In [5]:
import pandas as pd
import re
import nltk
import pickle
from sklearn.feature_extraction.text import CountVectorizer
from sklearn.model_selection import train_test_split
from xgboost import XGBClassifier
from sklearn.preprocessing import OrdinalEncoder
from nltk.corpus import stopwords
from nltk.stem import WordNetLemmatizer

# Load dataset
df = pd.read_excel("./consolidated_resumes.xlsx")


# Text preprocessing
nltk.download("stopwords")
nltk.download("wordnet")
lemma = WordNetLemmatizer()
stop_words = set(stopwords.words("english"))

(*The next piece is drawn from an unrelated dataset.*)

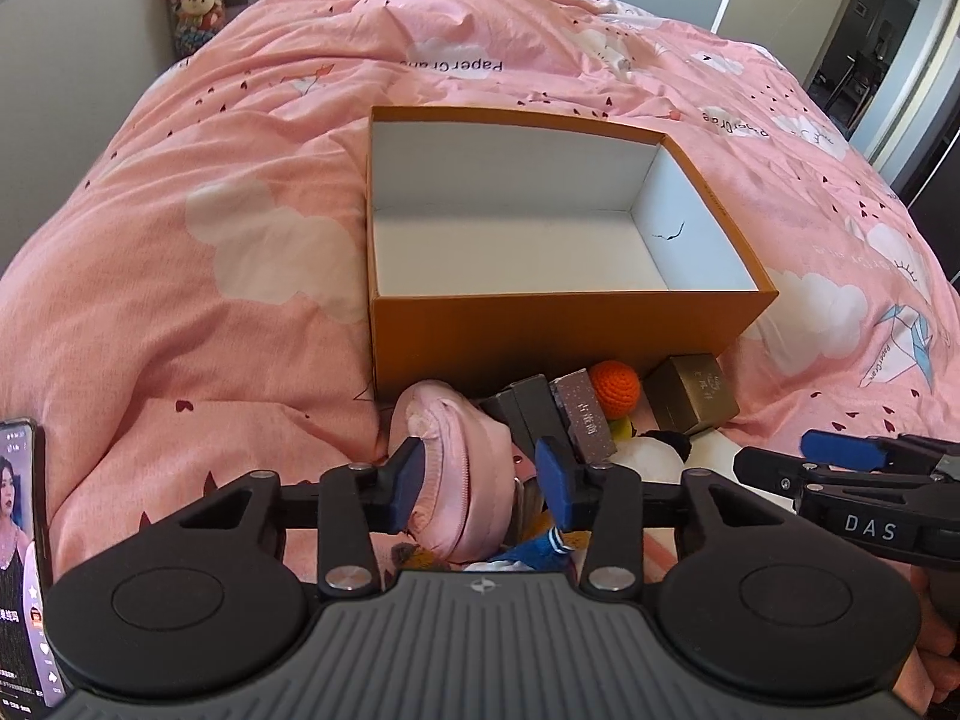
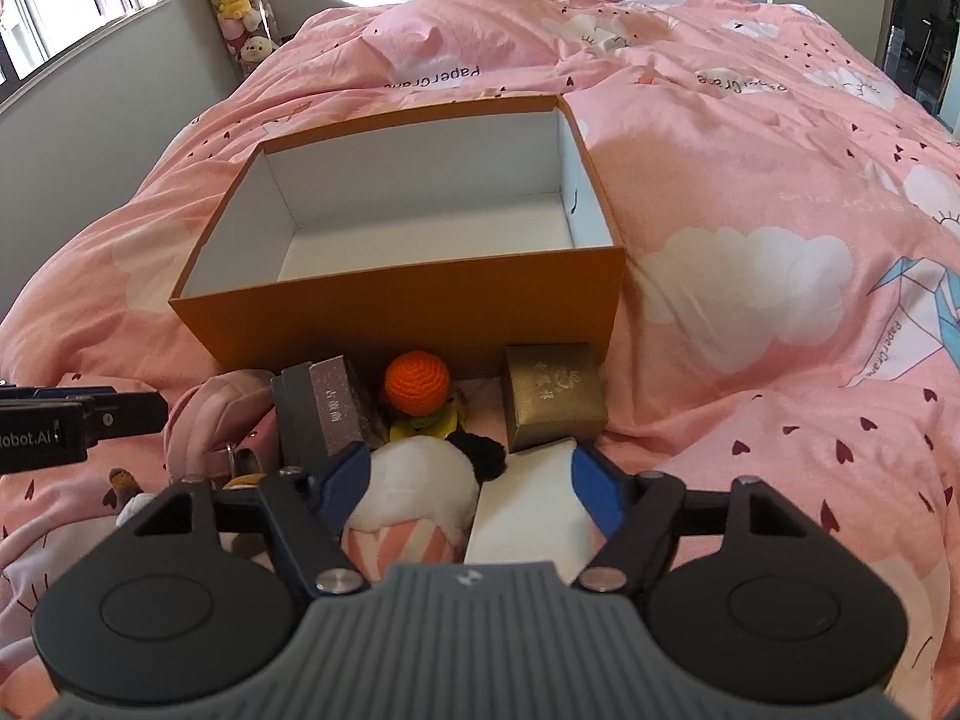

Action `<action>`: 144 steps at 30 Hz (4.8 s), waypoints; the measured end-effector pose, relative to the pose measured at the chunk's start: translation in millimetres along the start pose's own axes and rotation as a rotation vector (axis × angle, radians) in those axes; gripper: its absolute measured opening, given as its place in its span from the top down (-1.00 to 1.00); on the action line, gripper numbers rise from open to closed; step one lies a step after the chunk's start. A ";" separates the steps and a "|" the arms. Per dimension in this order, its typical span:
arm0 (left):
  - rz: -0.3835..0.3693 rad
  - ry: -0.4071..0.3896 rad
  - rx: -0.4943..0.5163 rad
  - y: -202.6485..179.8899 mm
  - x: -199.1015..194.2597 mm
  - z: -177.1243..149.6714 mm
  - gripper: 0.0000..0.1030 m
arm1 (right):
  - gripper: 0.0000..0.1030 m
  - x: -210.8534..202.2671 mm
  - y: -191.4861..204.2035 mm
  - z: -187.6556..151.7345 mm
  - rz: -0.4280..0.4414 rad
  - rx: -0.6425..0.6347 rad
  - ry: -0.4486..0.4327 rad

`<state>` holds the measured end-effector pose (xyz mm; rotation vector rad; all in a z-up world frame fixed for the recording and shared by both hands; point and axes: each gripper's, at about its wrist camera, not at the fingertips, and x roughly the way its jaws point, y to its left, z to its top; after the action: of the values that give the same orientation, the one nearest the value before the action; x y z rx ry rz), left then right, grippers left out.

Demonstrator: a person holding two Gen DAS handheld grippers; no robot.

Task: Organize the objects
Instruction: 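Grasp the pink pouch with the left tool while the right tool grasps the pink card holder, then lift the pink pouch and pink card holder with both tools into the box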

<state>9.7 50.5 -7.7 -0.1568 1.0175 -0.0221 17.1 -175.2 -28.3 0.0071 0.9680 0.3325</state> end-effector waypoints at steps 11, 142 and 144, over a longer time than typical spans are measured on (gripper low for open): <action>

df['Cleaned Text'] = df['Extracted Text'].astype(str).apply(lambda x:
    ' '.join([lemma.lemmatize(word) for word in re.sub('[^a-zA-Z]', ' ', x).lower().split() if word not in stop_words])
)

# Initialize and fit CountVectorizer
vectorizer = CountVectorizer()
X = vectorizer.fit_transform(df['Cleaned Text'])

# Save the vectorizer
with open("vectorizer1.pkl", "wb") as vec_file:
    pickle.dump(vectorizer, vec_file)

# Encode labels
encoder = OrdinalEncoder()
y = encoder.fit_transform(df[['Category']])

# Save the encoder
with open("label_encoder.pkl", "wb") as enc_file:
    pickle.dump(encoder, enc_file)

# Train-test split
X_train, X_test, y_train, y_test = train_test_split(X, y, test_size=0.2, random_state=42)

# Train XGBoost model
def prediction(model):
    model.fit(X_train, y_train)
    y_pred = model.predict(X_test)
    print("Training Accuracy:", model.score(X_train, y_train))
    print("Testing Accuracy:", model.score(X_test, y_test))
    return model

# Train and save the model
model = prediction(XGBClassifier(reg_lambda=1, learning_rate=0.1, max_depth=3, n_estimators=70))
with open("clf.pkl", "wb") as model_file:
    pickle.dump(model, model_file)

print("Vectorizer, Encoder, and Model saved successfully.")


[nltk_data] Downloading package stopwords to
[nltk_data]     C:\Users\admin\AppData\Roaming\nltk_data...
[nltk_data]   Package stopwords is already up-to-date!
[nltk_data] Downloading package wordnet to
[nltk_data]     C:\Users\admin\AppData\Roaming\nltk_data...
[nltk_data]   Package wordnet is already up-to-date!


Training Accuracy: 1.0
Testing Accuracy: 1.0
Vectorizer, Encoder, and Model saved successfully.